Vector Class Discussion

thread permute8 performance loss in VC++ (VS 2017) - Neil - 2019-10-15
last reply permute8 performance loss in VC++ (VS 2017) - Agner - 2019-10-15
permute8 performance loss in VC++ (VS 2017)
Author:  Date: 2019-10-15 22:38

I think the VC++ optimiser may have a problem with permute8 when generating the _mm256_permutevar8x32_epi32 path.

Vec8i permute8(Vec8i const a);

I was converting some AVX2 intrinsic code to use VCL and noticed a performance loss so I investigated the assembly output (VS 2017, release build, x64) and found that the generated code for permute8 is not optimal for the _mm256_permutevar8x32_epi32 path due to the way it creates the permmask.

This is my calling code:

const Vec32uc src = ...;
pair1_i = permute8<0, 4, V_DC, V_DC, V_DC, V_DC, V_DC, V_DC>(Vec8i(src));
pair2_i = permute8<1, 5, V_DC, V_DC, V_DC, V_DC, V_DC, V_DC>(Vec8i(src));
pair3_i = permute8<2, 6, V_DC, V_DC, V_DC, V_DC, V_DC, V_DC>(Vec8i(src));
pair4_i = permute8<3, 7, V_DC, V_DC, V_DC, V_DC, V_DC, V_DC>(Vec8i(src));

The constant8ui<...>() call inside permute8 to create the permmask causes the VC++ optimiser to produce something like this:

mov DWORD PTR u$765[rbp], r8d
mov QWORD PTR u$765[rbp+4], 4
mov QWORD PTR u$765[rbp+12], 0
mov QWORD PTR u$765[rbp+20], 0
mov DWORD PTR u$765[rbp+28], r8d

vmovdqu ymm0, YMMWORD PTR u$765[rbp]
vpermd ymm1, ymm0, ymm2

So when I call permute8 four times in a row, each one has a group of movs before the vpermd call.

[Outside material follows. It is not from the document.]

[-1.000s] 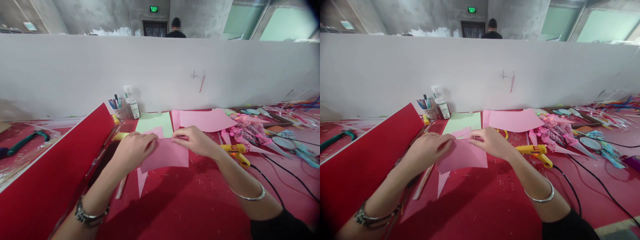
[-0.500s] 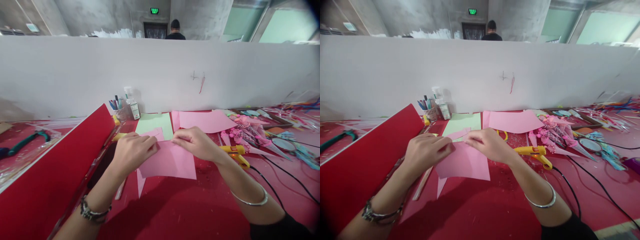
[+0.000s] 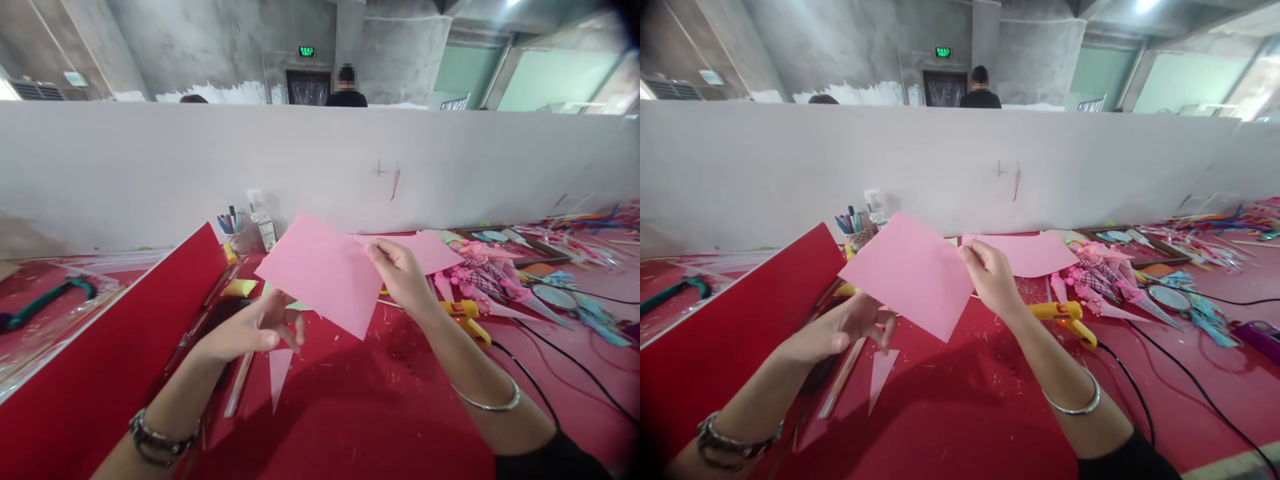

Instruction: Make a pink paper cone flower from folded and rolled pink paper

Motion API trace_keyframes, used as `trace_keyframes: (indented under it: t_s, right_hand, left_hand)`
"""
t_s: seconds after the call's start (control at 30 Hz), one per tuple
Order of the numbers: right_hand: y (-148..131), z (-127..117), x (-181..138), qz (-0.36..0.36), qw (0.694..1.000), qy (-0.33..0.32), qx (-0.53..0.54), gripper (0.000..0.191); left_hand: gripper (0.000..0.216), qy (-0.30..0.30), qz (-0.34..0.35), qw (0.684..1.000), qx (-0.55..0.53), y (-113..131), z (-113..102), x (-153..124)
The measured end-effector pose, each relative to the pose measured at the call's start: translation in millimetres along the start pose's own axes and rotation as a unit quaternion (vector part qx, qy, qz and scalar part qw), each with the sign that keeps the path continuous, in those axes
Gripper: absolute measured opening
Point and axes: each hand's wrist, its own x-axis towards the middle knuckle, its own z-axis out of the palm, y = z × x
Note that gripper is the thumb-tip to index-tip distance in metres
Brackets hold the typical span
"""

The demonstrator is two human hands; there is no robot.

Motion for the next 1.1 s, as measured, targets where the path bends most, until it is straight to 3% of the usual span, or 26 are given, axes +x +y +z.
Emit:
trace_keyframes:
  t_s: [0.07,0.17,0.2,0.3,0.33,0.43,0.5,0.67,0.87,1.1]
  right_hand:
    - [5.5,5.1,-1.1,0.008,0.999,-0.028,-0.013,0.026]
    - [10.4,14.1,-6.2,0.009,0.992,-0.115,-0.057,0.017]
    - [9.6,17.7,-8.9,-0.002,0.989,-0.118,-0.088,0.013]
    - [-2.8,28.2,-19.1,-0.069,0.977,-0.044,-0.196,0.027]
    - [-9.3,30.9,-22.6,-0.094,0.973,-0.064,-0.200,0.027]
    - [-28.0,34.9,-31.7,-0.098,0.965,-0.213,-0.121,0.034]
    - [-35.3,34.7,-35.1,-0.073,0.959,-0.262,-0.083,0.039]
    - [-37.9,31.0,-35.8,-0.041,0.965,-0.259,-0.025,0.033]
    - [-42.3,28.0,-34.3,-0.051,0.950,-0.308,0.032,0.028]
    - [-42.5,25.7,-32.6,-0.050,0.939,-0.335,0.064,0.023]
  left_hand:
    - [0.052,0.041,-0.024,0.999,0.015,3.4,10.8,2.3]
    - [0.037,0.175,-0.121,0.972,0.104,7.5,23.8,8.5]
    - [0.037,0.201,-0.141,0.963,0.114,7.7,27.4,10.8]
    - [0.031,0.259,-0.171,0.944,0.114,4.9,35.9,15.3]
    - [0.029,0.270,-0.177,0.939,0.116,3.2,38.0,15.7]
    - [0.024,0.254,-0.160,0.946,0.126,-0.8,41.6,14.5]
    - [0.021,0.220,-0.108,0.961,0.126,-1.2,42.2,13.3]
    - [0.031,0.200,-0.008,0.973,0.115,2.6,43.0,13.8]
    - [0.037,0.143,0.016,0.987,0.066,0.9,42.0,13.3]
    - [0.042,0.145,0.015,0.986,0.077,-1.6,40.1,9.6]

I commented out the constant8ui call and replaced it with this:

const __m256i permmask = _mm256_set_epi32(i7 & 7, i6 & 7, i5 & 7, i4 & 7, i3 & 7, i2 & 7, i1 & 7, i0 & 7);

That produces assembly like this:

vmovdqu ymm0, YMMWORD PTR __ymm@0000000000000000000000000000000000000000000000000000000400000000
vpermd ymm0, ymm0, ymm3

And I get much better performance, equal to my original intrinsic code.

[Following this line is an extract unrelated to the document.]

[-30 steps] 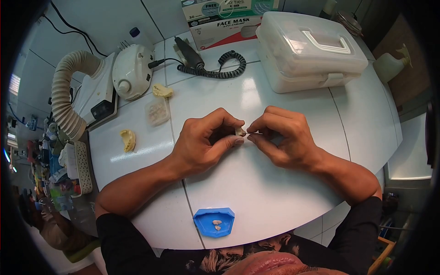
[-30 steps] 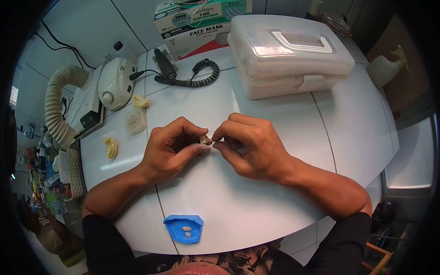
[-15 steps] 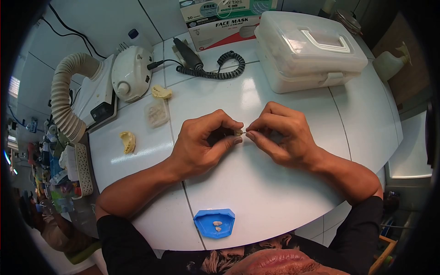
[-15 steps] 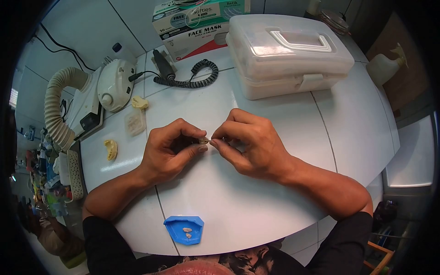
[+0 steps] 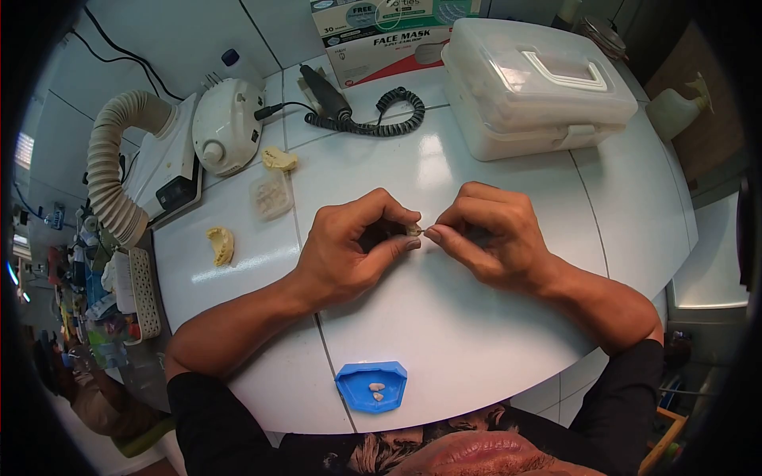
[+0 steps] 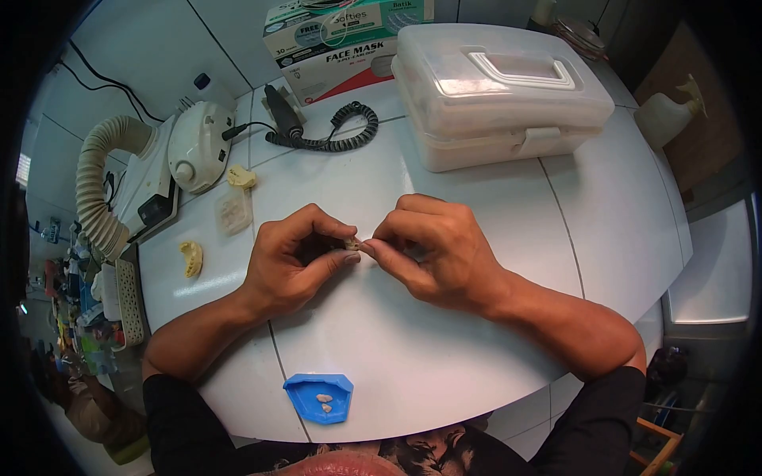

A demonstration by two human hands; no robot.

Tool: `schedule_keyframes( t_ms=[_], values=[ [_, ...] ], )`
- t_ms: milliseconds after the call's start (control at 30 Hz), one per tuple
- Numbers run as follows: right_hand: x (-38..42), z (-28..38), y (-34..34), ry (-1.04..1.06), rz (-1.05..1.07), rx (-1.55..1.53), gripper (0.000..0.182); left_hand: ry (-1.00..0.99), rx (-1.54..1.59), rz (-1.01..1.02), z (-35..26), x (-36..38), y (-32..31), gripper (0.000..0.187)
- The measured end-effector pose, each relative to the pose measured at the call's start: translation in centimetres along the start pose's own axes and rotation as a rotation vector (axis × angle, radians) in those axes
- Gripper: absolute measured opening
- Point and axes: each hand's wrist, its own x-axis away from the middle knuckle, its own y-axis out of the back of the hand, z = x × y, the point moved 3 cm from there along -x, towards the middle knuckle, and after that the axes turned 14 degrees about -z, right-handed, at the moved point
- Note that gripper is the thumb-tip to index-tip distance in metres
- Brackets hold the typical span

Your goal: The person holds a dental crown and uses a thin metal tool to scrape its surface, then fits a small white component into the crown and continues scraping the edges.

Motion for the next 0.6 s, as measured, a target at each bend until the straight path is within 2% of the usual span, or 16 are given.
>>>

So it might be worth introducing an ifdef for _MSC_VER.


permute8 performance loss in VC++ (VS 2017)
Author: Agner Date: 2019-10-15 23:54
The Microsoft compiler is not as good at optimizing as Gcc and Clang. MS have promised that there will soon be Clang plugin to MS Visual Studio with full integration into the IDE. This will be useful.

A replacement of constant8ui by _mm256_set_epi32 would not hurt the other compilers, so I might do this in the next update.